Ibu Tomi tetap menguatkan hatinya.
Mengingat pertanyaan miring kembali terngiang di kepala dan ia sudah lama ingin bertanya langsung sama Tomi, “Di tempat kamu kerja ada perempuan?” Putranya asyik menyantap nasi sekalian menemani ibunya nonton acara TV.
“Ada.”
“Gadis baik-baik?”
Tomi menggangguk.
“Ada,” tandas ibunya segera bangkit dari baringnya. Ingin memastikan jawaban Tomi, “Dia sama bagian denganmu.”
“Enggak.”
“Bagian apa dia?”
Tomi mengangkat bahu, Nggak tahu. Masuk kerja suka-suka.”
“Mengapa gitu?”
“Habis deket sama Bosku. Ada Bos dia nggak ada. Dia ada Bos nggak ada.”
“Ada pula begitu.” Ibunya bingung. Ia melongo. Terlihat gigi ompongnya di rahang atas. “Dia bukan cewek yang merayu orang kan, Tom?”
Tomi menoleh. “Apa maksud Mama? Merayu orang?”
Lalu ia menggerutkan kening, “Tempat kerjaku bukan seperti itu!” tegas Tomi.
Hati ibunya lega. “Aku sudah katakan padanya kamu kerja di tempat yang benar.”
Melihat Tomi bingung. Lantas ibunya perlu meluruskan perkataannya, “Ibu Budi...”
“Tak usah digubris omongan orang.”
Lalu ibu Tomi condongkan tubuh ke depan, “Gimana rupanya?”
“Cantik tapi... pendek. Kenapa?”
“Umurmu berapa?”
“26. Kenapa?”
“Tunggu apa lagi,” kata ibunya setengah berteriak.

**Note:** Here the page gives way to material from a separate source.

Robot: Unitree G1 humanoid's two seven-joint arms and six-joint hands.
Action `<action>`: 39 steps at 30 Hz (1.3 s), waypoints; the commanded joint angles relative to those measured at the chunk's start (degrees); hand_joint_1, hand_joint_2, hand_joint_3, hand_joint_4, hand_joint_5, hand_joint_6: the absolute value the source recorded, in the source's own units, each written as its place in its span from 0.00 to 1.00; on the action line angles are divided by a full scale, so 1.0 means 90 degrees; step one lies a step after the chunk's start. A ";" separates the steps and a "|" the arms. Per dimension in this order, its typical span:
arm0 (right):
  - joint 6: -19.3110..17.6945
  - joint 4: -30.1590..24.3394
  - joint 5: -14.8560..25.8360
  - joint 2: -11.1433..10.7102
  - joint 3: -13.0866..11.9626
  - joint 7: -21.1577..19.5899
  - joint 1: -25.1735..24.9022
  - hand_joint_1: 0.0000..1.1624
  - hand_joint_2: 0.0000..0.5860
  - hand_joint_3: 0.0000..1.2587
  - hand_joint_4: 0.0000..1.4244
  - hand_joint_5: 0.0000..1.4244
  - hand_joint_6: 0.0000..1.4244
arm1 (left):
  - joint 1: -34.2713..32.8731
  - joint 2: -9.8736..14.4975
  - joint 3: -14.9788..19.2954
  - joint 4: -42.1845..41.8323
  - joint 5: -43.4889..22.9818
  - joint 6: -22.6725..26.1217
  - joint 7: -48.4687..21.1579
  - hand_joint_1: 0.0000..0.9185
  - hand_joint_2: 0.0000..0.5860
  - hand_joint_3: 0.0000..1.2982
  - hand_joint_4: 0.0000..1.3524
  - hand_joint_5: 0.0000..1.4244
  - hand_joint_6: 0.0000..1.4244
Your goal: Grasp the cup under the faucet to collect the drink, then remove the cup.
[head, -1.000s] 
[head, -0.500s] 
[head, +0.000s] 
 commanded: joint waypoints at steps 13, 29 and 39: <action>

“Apa, Ma?” Tomi tak kalah teriak. Namun lebih pelan dari ibunya.
“Kejar gadis itu.” desak ibu Tomi.
“Ma...”
“Dia... orangnya baik?”
Tanpa pikir panjang, Tomi menjawab dengan cepat, “Baik banget.”
“Nah. Apa lagi?”
Tomi balik bertanya, “Mama setuju?”
“Kamu suka dia?”
Tomi mengangguk-angguk. “Suka.” Suaranya tak terdenger jelas karena ia sibuk mengunyah makanan di dalam mulutnya.
“Apa dia secantik itu?” tunjuk ibu Tomi ke TV.
Ibu Tomi menonton drama Korea. Ia suka nonton karena artis-artis Korea berparas cantik.
“Hampir.”
“Mama setuju asal kamu suka. Itu cukup.”
“Mama nggak nonton? Ketinggalan jauh nanti gak ngerti jalan ceritanya.” Sebenarnya Tomi tak minat nonton namun ibunya tak mengerti apa yang diomongin. Dan Tomi disuruh menceritakan maksud adegan drama yang tak ia paham.
“Mama mau tanya kamu?” Ia masih mandang putranya. “Kamu sudah bilang?”
“Bilang apa?”
“Kamu suka dia?”
“Aih Mama, masak secepat itu?”
“Kamu takut,” ibunya melotot, “kapan kamu dapat pacar?”
“Ma, kita baru bertemu. Kaget dia. Entar lari tunggang langgang.”
“Kan anak sekarang main labrak.”
Tomi memalingkan wajah hingga ia berhadapan dengan ibunya. “Mama kok ajarin aku. Aku bukan anak remaja, Ma. Aku bukan lahir di zaman modern. 26 tahun lalu.”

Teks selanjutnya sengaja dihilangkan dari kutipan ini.